→ **Activity**: Among the lines below, copy each one in which "curtain" appears.

→ **Records for this exercise**:
*** Begin section ***

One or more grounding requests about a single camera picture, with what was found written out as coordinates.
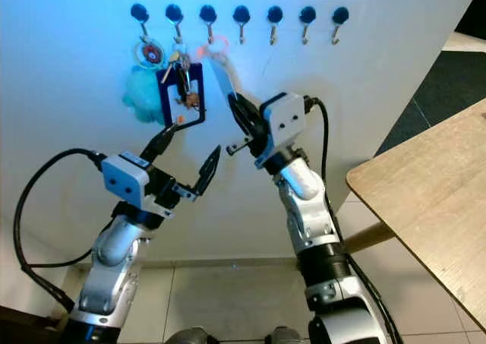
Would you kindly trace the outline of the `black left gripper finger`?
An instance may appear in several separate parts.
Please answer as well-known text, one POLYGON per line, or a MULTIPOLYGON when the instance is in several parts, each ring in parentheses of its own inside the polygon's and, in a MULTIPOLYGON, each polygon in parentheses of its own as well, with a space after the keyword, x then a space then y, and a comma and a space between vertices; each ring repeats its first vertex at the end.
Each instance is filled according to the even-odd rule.
POLYGON ((218 167, 219 157, 221 156, 221 145, 214 147, 209 156, 206 157, 204 164, 199 169, 199 178, 194 185, 194 195, 202 196, 215 177, 216 167, 218 167))
POLYGON ((156 159, 164 154, 175 134, 176 125, 166 126, 146 143, 143 149, 143 159, 156 159))

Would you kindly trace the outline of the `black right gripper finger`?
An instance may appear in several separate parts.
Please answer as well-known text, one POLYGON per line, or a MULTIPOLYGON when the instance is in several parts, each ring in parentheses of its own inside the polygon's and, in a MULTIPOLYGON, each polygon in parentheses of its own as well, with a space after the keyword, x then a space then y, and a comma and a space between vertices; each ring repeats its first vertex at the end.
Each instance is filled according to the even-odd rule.
POLYGON ((234 122, 240 127, 248 140, 256 140, 257 109, 254 104, 240 93, 230 93, 228 101, 234 122))
POLYGON ((251 138, 267 136, 267 122, 257 107, 248 99, 238 94, 238 125, 251 138))

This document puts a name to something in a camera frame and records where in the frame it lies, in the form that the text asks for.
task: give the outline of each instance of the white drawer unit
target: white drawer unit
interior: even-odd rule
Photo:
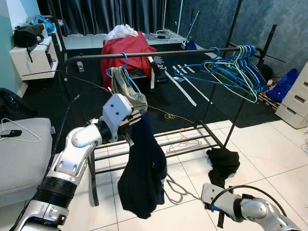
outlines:
[[[294,128],[304,128],[307,126],[308,116],[302,117],[291,108],[288,108],[283,104],[280,104],[276,111],[276,115]]]
[[[40,44],[30,52],[33,62],[31,62],[26,48],[14,47],[10,51],[12,61],[22,80],[54,77],[55,72],[24,76],[38,72],[55,71],[57,69],[58,58],[51,37],[45,38]]]
[[[308,124],[308,62],[276,111],[285,122],[294,128]]]

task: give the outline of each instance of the dark curtain
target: dark curtain
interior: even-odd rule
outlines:
[[[64,33],[108,33],[116,25],[129,24],[144,33],[162,27],[164,0],[54,0],[57,17],[63,19]],[[44,7],[42,0],[38,5]]]

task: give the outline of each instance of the black carpet
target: black carpet
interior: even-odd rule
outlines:
[[[156,45],[154,47],[158,51],[174,51],[181,49],[179,44]],[[68,51],[68,57],[79,55],[81,53],[84,55],[100,54],[101,49],[70,50]],[[162,58],[165,61],[164,65],[167,67],[167,71],[172,76],[173,65],[194,64],[209,59],[205,54],[163,56]],[[83,65],[85,72],[79,73],[77,71],[77,66],[72,64],[69,68],[70,75],[86,79],[101,86],[102,75],[100,71],[100,61],[87,61],[83,62]],[[194,75],[195,77],[211,78],[211,76],[200,73]],[[38,110],[42,117],[50,118],[51,124],[55,126],[56,131],[61,124],[65,110],[68,106],[68,102],[61,93],[57,76],[58,74],[56,74],[53,79],[30,81],[29,87],[23,97],[24,101],[32,108]],[[191,121],[204,119],[205,109],[208,102],[186,81],[181,82],[180,85],[197,103],[196,107],[186,99],[186,97],[171,81],[158,84],[153,91],[149,90],[150,83],[148,80],[138,79],[135,82],[140,90],[146,95],[150,106],[185,117]],[[191,80],[191,82],[209,98],[213,84],[195,80]],[[77,79],[75,79],[74,85],[77,92],[95,88],[95,86]],[[103,92],[102,90],[90,90],[89,92],[84,93],[82,97],[76,101],[74,109],[80,113],[80,118],[85,118],[86,120],[94,117],[98,118],[102,115],[102,106],[109,97],[110,94]],[[217,85],[213,96],[214,104],[210,107],[206,122],[211,123],[226,119],[232,121],[239,107],[240,100],[241,98],[229,92],[223,86]],[[191,126],[191,123],[180,118],[165,119],[164,113],[152,108],[149,108],[148,112],[154,133]],[[240,114],[237,127],[244,128],[275,120],[279,120],[279,118],[274,114],[274,111],[264,103],[250,103],[246,101]],[[82,125],[84,124],[78,124],[73,119],[72,113],[70,113],[63,131],[59,148],[63,148],[67,133],[74,127]]]

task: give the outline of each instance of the phone
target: phone
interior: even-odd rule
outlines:
[[[0,134],[0,137],[2,137],[2,138],[16,137],[16,136],[20,136],[21,133],[22,133],[21,130],[4,130]]]

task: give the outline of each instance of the blue bag
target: blue bag
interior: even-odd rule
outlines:
[[[274,86],[273,89],[267,91],[266,95],[275,102],[281,103],[295,83],[298,75],[299,72],[296,69],[292,69]]]
[[[43,21],[47,34],[50,35],[55,30],[55,25],[51,23],[49,19],[44,18],[42,15],[37,15],[34,20],[34,24],[38,24],[39,20]]]

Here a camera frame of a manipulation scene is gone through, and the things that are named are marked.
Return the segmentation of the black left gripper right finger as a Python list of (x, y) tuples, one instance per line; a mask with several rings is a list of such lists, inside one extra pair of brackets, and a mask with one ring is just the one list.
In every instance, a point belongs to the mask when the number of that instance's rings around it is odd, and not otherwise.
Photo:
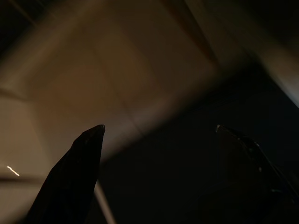
[(259, 144), (242, 132), (218, 125), (222, 174), (240, 189), (245, 224), (297, 224), (299, 178), (272, 163)]

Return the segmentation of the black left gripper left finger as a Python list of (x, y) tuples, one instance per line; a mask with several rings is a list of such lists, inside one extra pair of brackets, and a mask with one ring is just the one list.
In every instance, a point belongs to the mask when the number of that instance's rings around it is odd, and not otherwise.
[(83, 224), (100, 167), (104, 125), (78, 136), (51, 169), (28, 211), (26, 224)]

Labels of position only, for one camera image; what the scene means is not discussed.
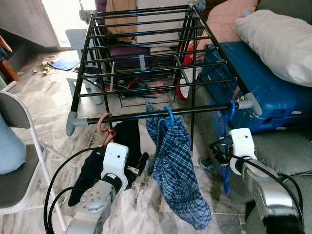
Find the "gray couch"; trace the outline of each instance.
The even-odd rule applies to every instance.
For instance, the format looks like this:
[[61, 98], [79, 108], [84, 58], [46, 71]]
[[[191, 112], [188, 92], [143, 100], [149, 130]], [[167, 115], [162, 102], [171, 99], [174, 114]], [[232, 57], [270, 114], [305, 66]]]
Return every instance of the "gray couch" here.
[[[195, 105], [207, 105], [207, 100], [211, 96], [205, 86], [196, 88]], [[206, 142], [207, 151], [209, 144], [216, 139], [214, 135], [213, 118], [214, 113], [197, 113], [195, 115], [195, 125], [200, 132], [203, 142]], [[305, 233], [312, 233], [312, 130], [296, 129], [287, 131], [266, 132], [253, 135], [258, 160], [273, 168], [278, 173], [292, 176], [300, 186], [303, 195], [303, 216], [305, 220]], [[297, 195], [295, 187], [287, 181], [290, 189]], [[230, 199], [234, 203], [248, 203], [253, 201], [242, 180], [234, 173], [230, 177], [231, 193]], [[246, 217], [247, 234], [265, 234], [262, 220], [254, 207]]]

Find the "white pillow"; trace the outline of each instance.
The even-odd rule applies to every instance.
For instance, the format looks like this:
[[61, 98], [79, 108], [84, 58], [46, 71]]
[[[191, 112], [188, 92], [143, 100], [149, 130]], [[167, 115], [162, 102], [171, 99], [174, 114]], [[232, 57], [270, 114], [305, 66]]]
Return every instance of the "white pillow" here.
[[235, 29], [276, 76], [312, 87], [312, 25], [259, 10], [238, 19]]

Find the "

*** End section ***

→ **Completed exercise**:
task: give the outline of each instance of the dark curtain
target: dark curtain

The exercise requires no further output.